What does Galatians 4:11 mean?
Paul had successfully evangelized people in Galatia by preaching a gospel of faith (Galatians 1:6). To his dismay, he learned that those same Galatians were being deceived by false teachers who claimed that salvation also required adherence to the rituals and rules of the law (Galatians 2:4). Prior verses included his explanation of why this was such an absurd and unnecessary development.Paul, sounding exasperated with his Galatian readers, suddenly makes his plea to them very personal. He is afraid that the time and energy he has poured into helping them to understand the good news about Jesus Christ was wasted. It may have all been "in vain." His frustration is understandable. After all, Paul had been commissioned by Christ Himself to take the good news of salvation by faith in Christ—and not by works—to the non-Jewish world. It would have been one thing to try to explain to a Jewish person, who had legalistically followed the law their entire life, the idea that those rituals could not save them. For a Jew, letting go of the idea that law-following was needed to be right before God would have been difficult.
In this situation, however, people who had never followed the law of Moses in their lives were beginning to think they needed to be circumcised and observe special days in order for God to accept them! The group of false teachers known as the Judaizers were so committed to the law that they could not abide allowing non-Jewish Christians to believe they could be saved without it.
Paul's fear of having wasted his time with the Galatians will spur him to write in the following verses an impassioned plea for them to trust solely in the grace of God.
Galatians 4:8–20 reveals that the Galatian Christians have already begun legalistically following the law of Moses, by observing special days. Why would they want to go back to slavery by following the law to be justified by God, Paul asks? Why have they gone from blessing him and trusting in Christ to rejecting him for telling the truth? The false teachers are only using them to bring glory to themselves, Paul insists. Paul is in anguish for them as a mother in childbirth. He longs to see Christ formed in them.

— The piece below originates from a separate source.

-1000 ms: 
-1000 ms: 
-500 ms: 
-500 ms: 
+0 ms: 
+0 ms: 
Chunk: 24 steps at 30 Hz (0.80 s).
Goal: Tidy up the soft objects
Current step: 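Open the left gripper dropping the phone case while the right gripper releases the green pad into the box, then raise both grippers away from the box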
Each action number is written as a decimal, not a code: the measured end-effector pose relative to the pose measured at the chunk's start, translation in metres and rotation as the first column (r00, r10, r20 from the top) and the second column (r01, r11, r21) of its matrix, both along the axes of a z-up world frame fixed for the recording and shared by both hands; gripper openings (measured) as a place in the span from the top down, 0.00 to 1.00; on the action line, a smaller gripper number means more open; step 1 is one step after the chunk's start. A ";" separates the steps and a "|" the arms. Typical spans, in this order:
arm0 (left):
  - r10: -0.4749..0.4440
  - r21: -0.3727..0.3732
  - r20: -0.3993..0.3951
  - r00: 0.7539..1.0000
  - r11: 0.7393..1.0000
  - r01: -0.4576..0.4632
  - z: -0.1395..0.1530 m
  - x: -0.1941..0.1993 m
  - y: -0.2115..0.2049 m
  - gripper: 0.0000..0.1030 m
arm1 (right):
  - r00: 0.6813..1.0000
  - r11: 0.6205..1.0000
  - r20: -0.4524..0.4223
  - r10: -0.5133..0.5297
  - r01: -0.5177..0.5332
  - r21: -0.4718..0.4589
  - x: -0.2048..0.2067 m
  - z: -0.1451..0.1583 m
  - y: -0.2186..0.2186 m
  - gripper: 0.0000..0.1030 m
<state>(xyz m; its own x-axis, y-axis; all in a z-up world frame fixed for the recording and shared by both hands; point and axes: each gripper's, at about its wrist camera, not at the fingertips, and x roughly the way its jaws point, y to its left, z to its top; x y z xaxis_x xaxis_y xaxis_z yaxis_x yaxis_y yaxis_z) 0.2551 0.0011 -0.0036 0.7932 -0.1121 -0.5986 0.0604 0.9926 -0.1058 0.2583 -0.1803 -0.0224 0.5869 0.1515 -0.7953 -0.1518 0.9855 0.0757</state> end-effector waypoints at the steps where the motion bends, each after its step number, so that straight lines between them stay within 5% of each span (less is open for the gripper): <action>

In this chapter, Paul uses three new methods to teach his Galatian readers an important lesson. It is futile to follow the law of Moses in order to be made right before God, since justification comes only by faith in Christ. First, Paul shows that the arrival of Christ made it possible for all people to become God's children through faith in Him. Next, Paul makes a more personal appeal, asking what has changed to cause the Galatians to turn on Paul's teaching of the gospel. Finally, Paul builds an allegory from Scripture, illustrating the difference between being born into slavery and being born into the promise by faith in Christ.